Inflation fiercer than a tiger Lebanon food prices soar over 400% in December

Lebanon’s economy is in dire straits! The local government recently announced that the Consumer Price Index (CPI) surged 145.8% year-on-year in December, with Food prices soaring 402.3% and restaurant and hotel prices exploding 609%. On a full-year basis, Lebanon’s Inflation rose 84.9% last year, a record high since the existing statistics in 2013, and well above the 2.9% for 2019.

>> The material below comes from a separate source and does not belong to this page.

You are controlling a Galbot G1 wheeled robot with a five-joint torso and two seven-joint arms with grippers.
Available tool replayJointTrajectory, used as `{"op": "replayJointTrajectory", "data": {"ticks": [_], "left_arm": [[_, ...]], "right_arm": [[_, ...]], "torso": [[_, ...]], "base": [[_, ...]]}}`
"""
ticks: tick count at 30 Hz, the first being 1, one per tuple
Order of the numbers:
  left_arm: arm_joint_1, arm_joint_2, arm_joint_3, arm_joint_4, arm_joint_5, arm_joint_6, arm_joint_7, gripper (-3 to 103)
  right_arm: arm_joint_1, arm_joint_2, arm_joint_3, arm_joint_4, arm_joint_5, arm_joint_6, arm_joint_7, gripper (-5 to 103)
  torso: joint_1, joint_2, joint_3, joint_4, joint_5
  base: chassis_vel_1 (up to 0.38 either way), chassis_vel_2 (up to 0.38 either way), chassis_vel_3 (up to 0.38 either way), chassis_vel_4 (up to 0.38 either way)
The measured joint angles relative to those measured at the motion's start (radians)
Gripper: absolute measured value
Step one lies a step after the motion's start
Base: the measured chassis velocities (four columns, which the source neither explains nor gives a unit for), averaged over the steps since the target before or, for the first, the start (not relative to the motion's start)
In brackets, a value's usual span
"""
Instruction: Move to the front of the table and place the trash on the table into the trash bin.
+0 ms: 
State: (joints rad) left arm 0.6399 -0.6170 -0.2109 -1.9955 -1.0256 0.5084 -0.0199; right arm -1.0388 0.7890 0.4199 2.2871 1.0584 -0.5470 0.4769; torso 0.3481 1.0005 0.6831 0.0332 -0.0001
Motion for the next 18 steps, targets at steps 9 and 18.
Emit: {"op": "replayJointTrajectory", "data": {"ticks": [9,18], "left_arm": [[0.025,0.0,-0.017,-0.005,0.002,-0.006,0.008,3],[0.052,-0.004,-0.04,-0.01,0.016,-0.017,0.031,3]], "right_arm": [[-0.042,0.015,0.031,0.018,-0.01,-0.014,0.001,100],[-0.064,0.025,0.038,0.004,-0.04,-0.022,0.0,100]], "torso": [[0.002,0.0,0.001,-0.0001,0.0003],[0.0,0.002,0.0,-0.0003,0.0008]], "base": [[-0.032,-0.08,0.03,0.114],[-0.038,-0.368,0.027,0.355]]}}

Lebanon’s political and financial crisis began in 2019, and the inflow of foreign currency and the central bank’s foreign reserves plummeted, causing the currency, the Lebanese pound, to collapse around the exchange rate and exacerbating inflation. The country’s economy was further hit by the Epidemic last year, as well as the August explosion in the capital Beirut, and has not been able to form a new government to revive the economy, and the International Monetary Fund (IMF) aid negotiations are at a standstill due to differences between commercial banks, the central bank and creditors.

Lebanese people can currently import Medicine and fuel at the official fixed rate of LBP 1,507.5 to the U.S. dollar, and basic foodstuffs at the central bank-backed rate of LBP 3,900 to the U.S. dollar, but the exchange rate of the Lebanese pound has fallen to 8,800 to the U.S. dollar on the black market.